El domingo 17 de mayo, miles de personas se congregaron en la Explanada Nacional, en Washington D.C., para asistir a un evento llamado “Rededicate 250”, un servicio evangélico cristiano que fue financiado con dinero de los contribuyentes y contó con el respaldo del presidente Trump. La actividad se extendió a lo largo de ocho horas e incluyó canciones, oraciones y discursos de altos funcionarios del Gobierno, como el secretario de Estado, Marco Rubio, el presidente de la Cámara de Representantes, Mike Johnson, y el secretario de Defensa, Pete Hegseth. Además, participaron del evento líderes religiosos como el evangelista Franklin Graham y el cardenal Timothy Dolan.
“Lo que vimos ayer no tuvo nada de cristiano”, afirma el obispo William J. Barber II. “Es idolatría. Es herejía. Es una forma de nacionalismo religioso. Es un culto a Trump. Se está intentando convertir a alguien en una figura mesiánica”. Barber, presidente de la organización Repairers of the Breach y director fundador del Centro de Teología Pública y Políticas Públicas de la Universidad de Yale, participó en un contraevento realizado el mismo domingo, llamado “Redirect 250”.
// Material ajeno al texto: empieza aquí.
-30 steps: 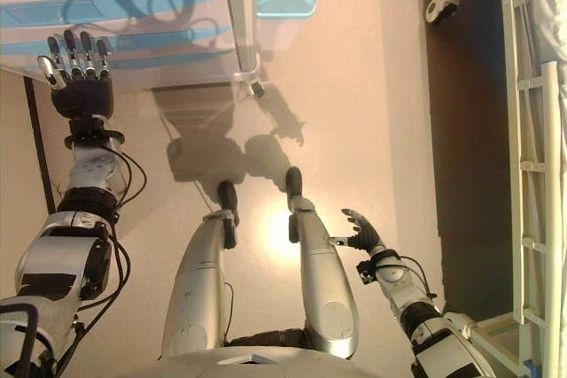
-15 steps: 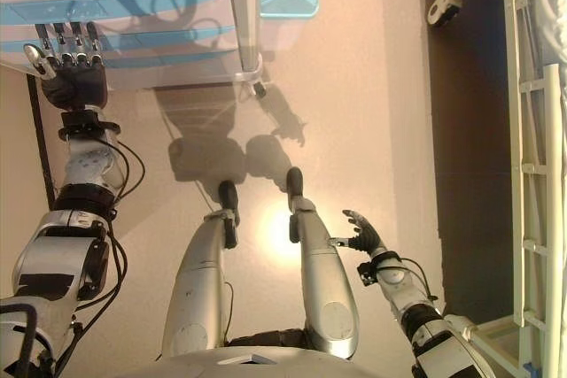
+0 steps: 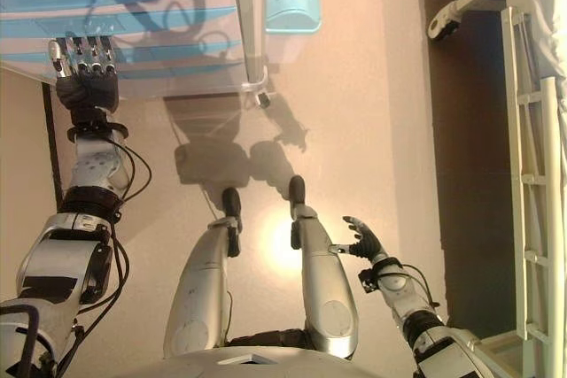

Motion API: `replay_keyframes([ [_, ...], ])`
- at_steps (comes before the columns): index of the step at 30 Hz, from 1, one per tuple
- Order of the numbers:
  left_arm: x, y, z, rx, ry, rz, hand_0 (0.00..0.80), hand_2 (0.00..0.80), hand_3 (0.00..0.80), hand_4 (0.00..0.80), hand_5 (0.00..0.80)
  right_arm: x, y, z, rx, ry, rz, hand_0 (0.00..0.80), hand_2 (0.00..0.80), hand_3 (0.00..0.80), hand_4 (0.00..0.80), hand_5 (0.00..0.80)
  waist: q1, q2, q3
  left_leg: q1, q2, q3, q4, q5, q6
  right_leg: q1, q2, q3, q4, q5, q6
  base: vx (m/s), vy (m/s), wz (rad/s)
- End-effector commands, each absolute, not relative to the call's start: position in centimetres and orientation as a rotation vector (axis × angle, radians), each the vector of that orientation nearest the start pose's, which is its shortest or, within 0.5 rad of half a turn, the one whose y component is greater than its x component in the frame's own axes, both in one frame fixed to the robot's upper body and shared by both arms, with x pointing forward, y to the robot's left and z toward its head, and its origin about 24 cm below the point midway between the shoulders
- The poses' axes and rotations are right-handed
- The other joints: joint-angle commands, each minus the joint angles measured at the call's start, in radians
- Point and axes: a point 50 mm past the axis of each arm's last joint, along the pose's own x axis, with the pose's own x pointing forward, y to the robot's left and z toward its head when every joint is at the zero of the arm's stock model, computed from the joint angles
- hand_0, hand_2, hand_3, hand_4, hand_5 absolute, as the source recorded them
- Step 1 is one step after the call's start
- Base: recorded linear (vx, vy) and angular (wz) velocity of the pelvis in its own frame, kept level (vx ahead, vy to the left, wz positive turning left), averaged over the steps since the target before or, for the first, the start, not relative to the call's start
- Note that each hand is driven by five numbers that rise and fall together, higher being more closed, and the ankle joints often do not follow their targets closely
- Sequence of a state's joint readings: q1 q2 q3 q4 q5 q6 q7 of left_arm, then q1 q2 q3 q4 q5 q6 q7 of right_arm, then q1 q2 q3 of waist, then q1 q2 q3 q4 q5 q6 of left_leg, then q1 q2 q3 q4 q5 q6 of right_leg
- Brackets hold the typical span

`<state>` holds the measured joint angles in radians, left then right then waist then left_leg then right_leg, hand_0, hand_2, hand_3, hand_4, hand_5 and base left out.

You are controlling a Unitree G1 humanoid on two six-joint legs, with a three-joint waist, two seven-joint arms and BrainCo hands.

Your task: Open the drawer and pick up the medicine

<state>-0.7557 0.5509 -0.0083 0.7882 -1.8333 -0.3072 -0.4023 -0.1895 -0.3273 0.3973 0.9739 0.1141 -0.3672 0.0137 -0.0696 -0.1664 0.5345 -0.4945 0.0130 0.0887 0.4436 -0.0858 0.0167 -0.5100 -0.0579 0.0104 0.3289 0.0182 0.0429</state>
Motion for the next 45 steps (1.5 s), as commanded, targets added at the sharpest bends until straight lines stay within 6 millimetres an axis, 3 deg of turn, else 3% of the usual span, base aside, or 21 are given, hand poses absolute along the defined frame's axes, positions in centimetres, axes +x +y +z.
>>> replay_keyframes([
  [1,31.9,24.8,34.0,-0.804,-1.223,-0.720,0.800,0.800,0.800,0.800,0.800,20.4,-20.3,-9.7,-0.440,0.522,0.289,0.000,0.000,0.000,0.000,0.000,0.026,0.051,-0.054,0.056,-0.074,0.017,0.019,-0.122,0.035,0.101,0.007,-0.006,-0.057,-0.024,0.005,-0.056,-0.011,0.02],
  [3,32.0,24.7,32.9,-0.831,-1.213,-0.729,0.800,0.800,0.800,0.800,0.800,20.4,-20.3,-9.6,-0.451,0.518,0.295,0.000,0.000,0.000,0.000,0.000,0.038,0.053,-0.059,0.065,-0.078,0.006,0.005,-0.107,0.033,0.108,0.004,-0.013,-0.049,-0.032,-0.001,-0.075,-0.025,0.02],
  [7,32.1,24.8,28.0,-0.917,-1.127,-0.681,0.800,0.800,0.800,0.800,0.800,20.3,-20.1,-9.6,-0.470,0.520,0.300,0.000,0.000,0.000,0.000,0.000,0.084,0.064,-0.074,0.107,-0.082,-0.034,-0.026,-0.094,0.019,0.155,-0.007,-0.055,-0.011,-0.088,-0.011,-0.046,-0.079,0.08],
  [10,32.1,24.4,22.5,-0.996,-1.004,-0.617,0.800,0.800,0.800,0.800,0.800,20.3,-20.1,-9.7,-0.481,0.530,0.288,0.000,0.000,0.000,0.000,0.000,0.121,0.074,-0.088,0.142,-0.086,-0.067,-0.064,-0.069,0.007,0.195,-0.020,-0.092,0.003,-0.120,-0.018,-0.070,-0.114,0.38],
  [14,30.1,23.5,13.2,-1.114,-0.802,-0.511,0.800,0.800,0.800,0.800,0.800,19.9,-21.0,-9.9,-0.517,0.566,0.264,0.000,0.000,0.000,0.000,0.000,0.176,0.106,-0.117,0.208,-0.084,-0.133,-0.139,-0.019,-0.014,0.270,-0.032,-0.141,0.001,-0.154,-0.031,-0.043,-0.096,0.48],
  [15,29.8,23.3,12.2,-1.125,-0.772,-0.492,0.800,0.800,0.800,0.800,0.800,19.7,-21.2,-10.0,-0.527,0.570,0.265,0.000,0.000,0.000,0.000,0.000,0.181,0.111,-0.123,0.217,-0.082,-0.142,-0.152,-0.011,-0.017,0.280,-0.032,-0.149,-0.003,-0.157,-0.033,-0.023,-0.084,0.66],
  [16,28.7,23.3,9.5,-1.158,-0.698,-0.457,0.800,0.800,0.800,0.800,0.800,19.6,-21.8,-10.0,-0.535,0.586,0.252,0.000,0.000,0.000,0.000,0.000,0.201,0.121,-0.135,0.243,-0.076,-0.161,-0.175,-0.002,-0.025,0.311,-0.034,-0.167,-0.007,-0.172,-0.037,-0.043,-0.072,0.72],
  [17,28.4,23.5,8.6,-1.170,-0.672,-0.424,0.800,0.800,0.800,0.800,0.800,19.6,-22.1,-10.0,-0.547,0.586,0.253,0.000,0.000,0.000,0.000,0.000,0.205,0.126,-0.142,0.249,-0.073,-0.169,-0.188,0.010,-0.028,0.320,-0.035,-0.178,-0.017,-0.167,-0.039,-0.011,-0.089,0.69],
  [18,26.8,24.1,5.8,-1.193,-0.604,-0.383,0.800,0.800,0.800,0.800,0.800,19.6,-23.0,-9.8,-0.556,0.606,0.242,0.000,0.000,0.000,0.000,0.000,0.223,0.136,-0.153,0.276,-0.064,-0.186,-0.212,0.022,-0.039,0.353,-0.035,-0.199,-0.023,-0.181,-0.045,-0.034,-0.056,0.66],
  [20,24.7,25.1,2.8,-1.223,-0.535,-0.308,0.800,0.800,0.800,0.800,0.800,19.7,-24.1,-9.6,-0.569,0.623,0.227,0.000,0.000,0.000,0.000,0.000,0.245,0.152,-0.176,0.302,-0.056,-0.203,-0.250,0.047,-0.051,0.385,-0.036,-0.231,-0.042,-0.183,-0.054,-0.018,-0.035,0.56],
  [28,17.1,28.2,-4.9,-1.277,-0.317,0.045,0.800,0.800,0.800,0.800,0.800,19.8,-26.9,-9.2,-0.580,0.685,0.180,0.000,0.000,0.000,0.000,0.000,0.301,0.187,-0.245,0.371,-0.059,-0.251,-0.310,0.079,-0.072,0.450,-0.050,-0.304,-0.065,-0.192,-0.061,-0.014,0.008,0.43],
  [36,12.3,28.1,-9.4,-1.193,-0.008,0.289,0.800,0.800,0.800,0.800,0.800,18.7,-26.8,-9.9,-0.548,0.701,0.179,0.000,0.000,0.000,0.000,0.000,0.295,0.185,-0.301,0.413,-0.077,-0.265,-0.336,0.080,-0.068,0.482,-0.050,-0.306,-0.101,-0.173,-0.048,0.028,0.049,0.26],
  [37,11.8,28.2,-9.9,-1.143,0.071,0.337,0.436,0.436,0.436,0.436,0.436,18.5,-26.8,-10.0,-0.544,0.705,0.174,0.000,0.000,0.000,0.000,0.000,0.291,0.183,-0.308,0.418,-0.080,-0.264,-0.337,0.079,-0.067,0.486,-0.050,-0.303,-0.107,-0.170,-0.047,0.061,0.050,0.05],
  [38,11.3,28.2,-10.6,-1.089,0.168,0.396,0.000,0.000,0.000,0.000,0.000,18.2,-26.8,-10.2,-0.546,0.714,0.168,0.000,0.000,0.000,0.000,0.000,0.286,0.182,-0.316,0.422,-0.081,-0.262,-0.339,0.077,-0.066,0.489,-0.049,-0.300,-0.113,-0.167,-0.045,0.068,0.053,0.02],
  [41,9.9,28.8,-12.1,-0.859,0.416,0.520,0.000,0.000,0.000,0.000,0.000,17.2,-27.1,-11.0,-0.582,0.765,0.123,0.000,0.000,0.000,0.000,0.000,0.266,0.175,-0.336,0.435,-0.089,-0.255,-0.338,0.067,-0.059,0.498,-0.049,-0.287,-0.132,-0.157,-0.039,0.070,0.047,0.01],
  [44,9.4,29.1,-12.7,-0.655,0.578,0.543,0.000,0.000,0.000,0.000,0.000,16.3,-27.9,-11.3,-0.632,0.789,0.019,0.000,0.000,0.000,0.000,0.000,0.246,0.170,-0.353,0.446,-0.096,-0.243,-0.333,0.051,-0.049,0.506,-0.047,-0.265,-0.147,-0.147,-0.033,0.088,0.041,-0.01],
  [45,9.2,29.2,-13.0,-0.512,0.663,0.530,0.000,0.000,0.000,0.000,0.000,16.1,-28.1,-11.1,-0.644,0.763,-0.039,0.000,0.000,0.000,0.000,0.000,0.235,0.168,-0.360,0.453,-0.099,-0.237,-0.333,0.044,-0.044,0.509,-0.044,-0.253,-0.154,-0.142,-0.028,0.097,0.037,-0.04],
])
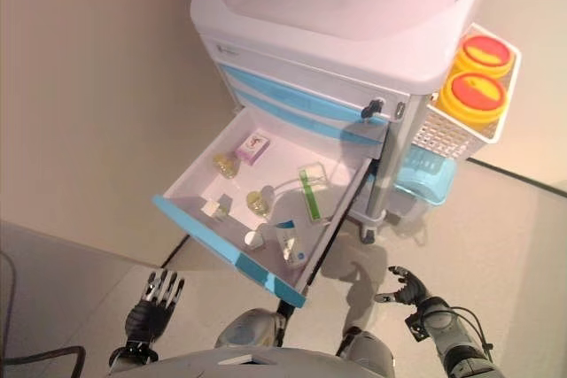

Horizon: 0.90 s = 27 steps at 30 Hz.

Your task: Open the drawer and pick up the medicine

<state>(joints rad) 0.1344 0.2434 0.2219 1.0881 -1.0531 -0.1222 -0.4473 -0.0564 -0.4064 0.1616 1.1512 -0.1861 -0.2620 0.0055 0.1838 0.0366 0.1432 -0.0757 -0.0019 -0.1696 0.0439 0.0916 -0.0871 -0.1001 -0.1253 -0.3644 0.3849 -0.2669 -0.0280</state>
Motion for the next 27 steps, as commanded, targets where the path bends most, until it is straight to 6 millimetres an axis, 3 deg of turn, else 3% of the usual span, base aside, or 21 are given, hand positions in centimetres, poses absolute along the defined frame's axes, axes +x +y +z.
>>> replay_keyframes([
  [1,9.2,29.3,-13.1,-0.448,0.707,0.533,0.000,0.000,0.000,0.000,0.000,16.2,-28.2,-10.8,-0.644,0.730,-0.072,0.000,0.000,0.000,0.000,0.000,-0.028,-0.036,0.028,0.039,-0.084,0.029,0.066,-0.137,0.064,0.102,0.025,0.133,-0.215,0.148,0.045,0.088,0.031,-0.05],
  [3,9.2,29.2,-13.2,-0.280,0.795,0.486,0.000,0.000,0.000,0.000,0.000,17.3,-28.2,-9.6,-0.640,0.612,-0.115,0.000,0.000,0.000,0.000,0.000,-0.051,-0.039,0.023,0.049,-0.083,0.044,0.062,-0.144,0.072,0.106,0.031,0.155,-0.229,0.159,0.052,0.071,0.032,-0.12],
  [7,7.8,28.9,-13.8,-0.039,0.956,0.396,0.000,0.000,0.000,0.000,0.000,20.6,-25.8,-3.9,-0.648,0.256,-0.046,0.000,0.000,0.000,0.000,0.000,-0.119,-0.042,0.013,0.065,-0.080,0.092,0.040,-0.154,0.092,0.097,0.045,0.214,-0.261,0.189,0.070,0.049,0.055,-0.39],
  [11,5.4,28.3,-14.7,0.015,1.079,0.325,0.000,0.000,0.000,0.000,0.000,22.0,-22.2,2.8,-0.687,-0.166,0.196,0.000,0.000,0.000,0.000,0.000,-0.169,-0.046,-0.001,0.081,-0.083,0.143,0.017,-0.165,0.110,0.088,0.055,0.261,-0.294,0.212,0.090,0.056,0.064,-0.56],
  [13,5.1,28.0,-15.0,0.024,1.123,0.294,0.000,0.000,0.000,0.000,0.000,22.3,-20.9,4.9,-0.698,-0.277,0.300,0.000,0.000,0.000,0.000,0.000,-0.173,-0.050,-0.004,0.080,-0.085,0.158,0.017,-0.170,0.112,0.084,0.053,0.268,-0.302,0.219,0.097,0.021,0.040,-0.36],
  [15,4.8,27.6,-15.4,0.029,1.181,0.273,0.000,0.000,0.000,0.000,0.000,22.7,-18.9,7.6,-0.727,-0.402,0.472,0.000,0.000,0.000,0.000,0.000,-0.171,-0.057,-0.008,0.076,-0.086,0.177,0.017,-0.174,0.113,0.077,0.047,0.270,-0.313,0.230,0.105,0.012,0.032,-0.18],
  [20,4.7,26.7,-15.8,0.047,1.229,0.182,0.000,0.000,0.000,0.000,0.000,22.8,-15.4,11.6,-0.776,-0.565,0.755,0.000,0.000,0.000,0.000,0.000,-0.138,-0.072,-0.003,0.064,-0.092,0.187,0.028,-0.184,0.121,0.063,0.026,0.262,-0.314,0.242,0.119,-0.003,0.009,-0.06],
  [27,6.5,24.8,-15.9,0.103,1.192,0.027,0.000,0.000,0.000,0.000,0.000,23.5,-10.9,14.6,-0.833,-0.764,0.917,0.000,0.000,0.000,0.000,0.000,-0.066,-0.078,0.029,0.033,-0.097,0.159,0.050,-0.181,0.131,0.045,0.002,0.227,-0.272,0.232,0.124,-0.043,-0.002,0.11],
])
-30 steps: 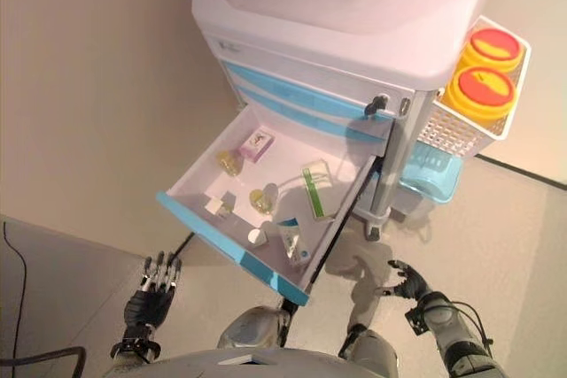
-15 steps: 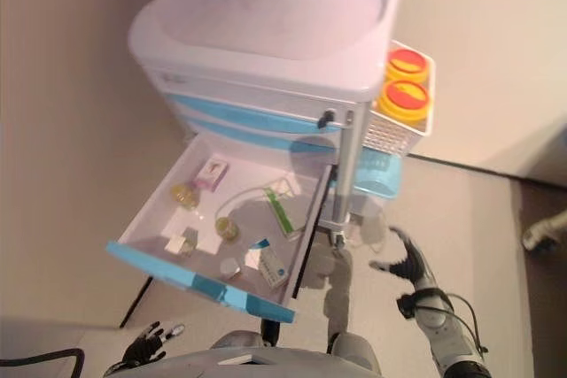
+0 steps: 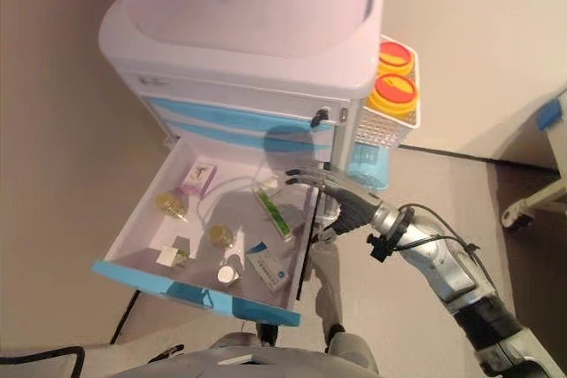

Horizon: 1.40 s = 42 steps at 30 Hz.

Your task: Open the drawer and pick up the medicine

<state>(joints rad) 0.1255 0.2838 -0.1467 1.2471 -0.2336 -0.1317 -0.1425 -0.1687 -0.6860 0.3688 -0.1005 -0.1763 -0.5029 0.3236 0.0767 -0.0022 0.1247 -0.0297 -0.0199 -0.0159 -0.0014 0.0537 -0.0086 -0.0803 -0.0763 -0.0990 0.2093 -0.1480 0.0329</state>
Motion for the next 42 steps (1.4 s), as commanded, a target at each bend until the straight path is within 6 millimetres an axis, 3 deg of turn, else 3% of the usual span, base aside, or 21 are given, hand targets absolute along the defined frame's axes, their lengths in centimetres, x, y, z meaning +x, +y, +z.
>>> replay_keyframes([
  [1,6.7,24.6,-16.0,0.104,1.182,0.015,0.000,0.000,0.000,0.000,0.000,23.8,-10.3,14.9,-0.849,-0.790,0.928,0.000,0.000,0.000,0.000,0.000,0.057,-0.040,0.053,-0.016,-0.081,-0.007,0.095,-0.141,0.054,0.027,-0.050,-0.047,-0.092,0.111,0.062,-0.042,-0.015,0.27],
  [5,7.5,24.1,-15.9,0.096,1.149,0.003,0.000,0.000,0.000,0.000,0.000,25.4,-8.6,15.0,-0.948,-0.782,0.902,0.000,0.000,0.000,0.000,0.000,0.115,-0.038,0.072,-0.029,-0.085,-0.054,0.093,-0.128,0.053,0.033,-0.063,-0.085,-0.082,0.105,0.060,-0.044,-0.016,0.44],
  [9,7.7,24.5,-15.7,0.084,1.136,0.034,0.000,0.000,0.000,0.000,0.000,27.1,-8.1,13.1,-1.104,-0.709,0.877,0.000,0.000,0.000,0.000,0.000,0.167,-0.037,0.079,-0.033,-0.090,-0.104,0.079,-0.111,0.047,0.050,-0.070,-0.127,-0.090,0.104,0.060,-0.008,-0.013,0.45],
  [13,7.7,25.1,-15.5,0.106,1.142,0.040,0.000,0.000,0.000,0.000,0.000,29.5,-8.2,10.6,-1.176,-0.566,0.822,0.000,0.000,0.000,0.000,0.000,0.225,-0.039,0.078,-0.030,-0.091,-0.160,0.050,-0.089,0.036,0.078,-0.073,-0.175,-0.109,0.100,0.055,0.024,-0.022,0.44],
  [21,7.9,25.6,-15.3,0.142,1.146,0.016,0.000,0.000,0.000,0.000,0.000,32.4,-9.1,7.3,-1.322,-0.385,0.710,0.000,0.000,0.000,0.000,0.000,0.307,-0.055,0.080,-0.039,-0.095,-0.244,0.021,-0.061,0.022,0.101,-0.075,-0.248,-0.107,0.082,0.046,0.033,-0.020,0.37],
  [29,8.1,25.8,-15.1,0.163,1.117,-0.007,0.000,0.000,0.000,0.000,0.000,33.0,-9.6,4.8,-1.374,-0.277,0.641,0.000,0.000,0.000,0.000,0.000,0.353,-0.065,0.106,-0.050,-0.102,-0.283,0.029,-0.057,0.024,0.100,-0.080,-0.275,-0.078,0.071,0.050,0.033,-0.010,0.18],
  [42,9.8,26.4,-14.4,0.186,1.056,0.004,0.000,0.000,0.000,0.000,0.000,34.0,-10.1,3.7,-1.472,-0.194,0.647,0.000,0.000,0.000,0.000,0.000,0.376,-0.067,0.149,-0.073,-0.102,-0.304,0.021,-0.040,0.025,0.075,-0.080,-0.281,-0.058,0.072,0.059,-0.013,-0.011,0.10],
])
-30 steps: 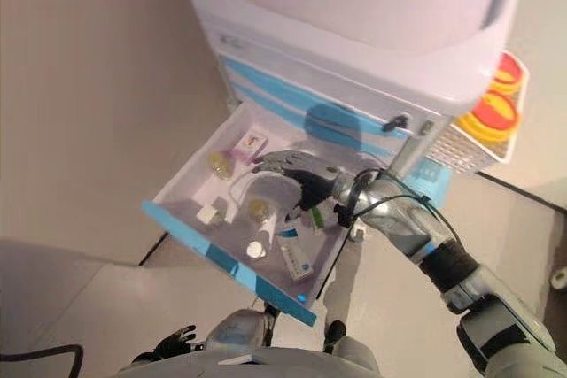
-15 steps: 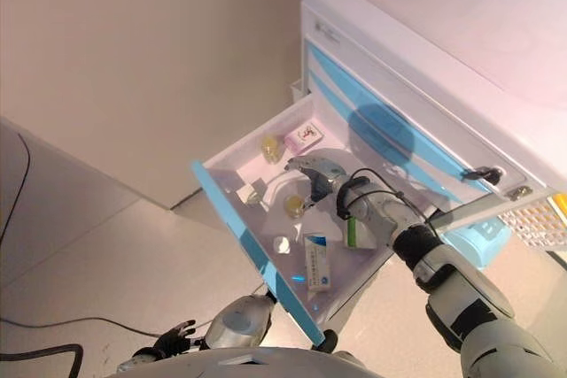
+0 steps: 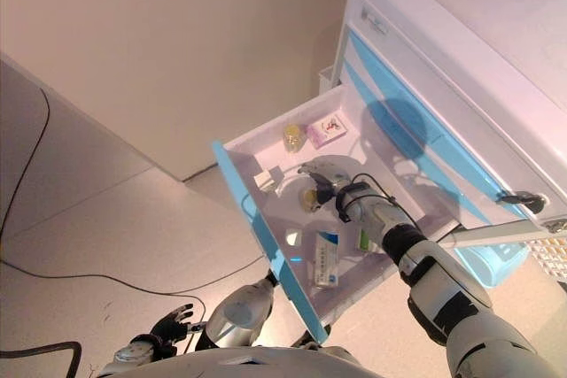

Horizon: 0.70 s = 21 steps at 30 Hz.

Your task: Open the drawer and pick up the medicine

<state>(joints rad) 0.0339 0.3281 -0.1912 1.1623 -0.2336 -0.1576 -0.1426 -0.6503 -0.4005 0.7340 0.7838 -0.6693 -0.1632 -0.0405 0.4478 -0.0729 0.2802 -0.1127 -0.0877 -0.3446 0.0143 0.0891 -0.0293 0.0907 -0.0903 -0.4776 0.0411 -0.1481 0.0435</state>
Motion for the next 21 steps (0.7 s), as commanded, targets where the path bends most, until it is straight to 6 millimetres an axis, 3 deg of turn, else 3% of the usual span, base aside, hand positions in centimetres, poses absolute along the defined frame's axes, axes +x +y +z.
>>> replay_keyframes([
  [1,9.7,26.4,-14.4,0.185,1.056,0.004,0.000,0.000,0.000,0.000,0.000,34.0,-10.1,3.6,-1.475,-0.187,0.651,0.000,0.000,0.000,0.000,0.000,0.006,0.003,-0.006,0.010,-0.034,0.024,0.003,-0.075,0.046,-0.096,-0.066,0.097,0.109,0.072,0.048,0.000,0.000,0.00],
  [21,9.8,26.1,-14.4,0.170,1.033,-0.008,0.000,0.000,0.000,0.000,0.000,33.6,-11.8,1.7,-1.565,-0.104,0.652,0.000,0.000,0.000,0.000,0.000,0.007,0.011,0.006,0.010,-0.039,0.009,-0.006,-0.068,0.045,-0.102,-0.066,0.092,0.108,0.069,0.045,0.000,0.000,0.00],
])
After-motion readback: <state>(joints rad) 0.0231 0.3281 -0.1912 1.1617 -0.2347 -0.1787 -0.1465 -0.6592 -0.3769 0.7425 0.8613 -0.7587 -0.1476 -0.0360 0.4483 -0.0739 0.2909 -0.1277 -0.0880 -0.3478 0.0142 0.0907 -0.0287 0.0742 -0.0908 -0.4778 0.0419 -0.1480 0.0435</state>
“Esta es, realmente, una batalla por el alma de Estados Unidos”, plantea Sarah Posner, autora del libro “Unholy: How White Christian Nationalists Powered the Trump Presidency, and the Devastating Legacy They Left Behind” (Impío: el impulso del nacionalismo cristiano a la presidencia de Trump y su legado devastador). Posner añade que, en las últimas décadas, y particularmente con Trump como presidente, la Corte Suprema de Estados Unidos viene diluyendo la separación entre la Iglesia y el Estado. Además, señala que “los evangélicos llevan décadas impregnándose de la teología e ideología sionista cristiana, la cual, según su punto de vista, sostiene que Estados Unidos tiene el deber bíblico de defender a Israel y, en particular, de defender a Israel de una agresión, ya sea nuclear como de otro tipo, de Irán”.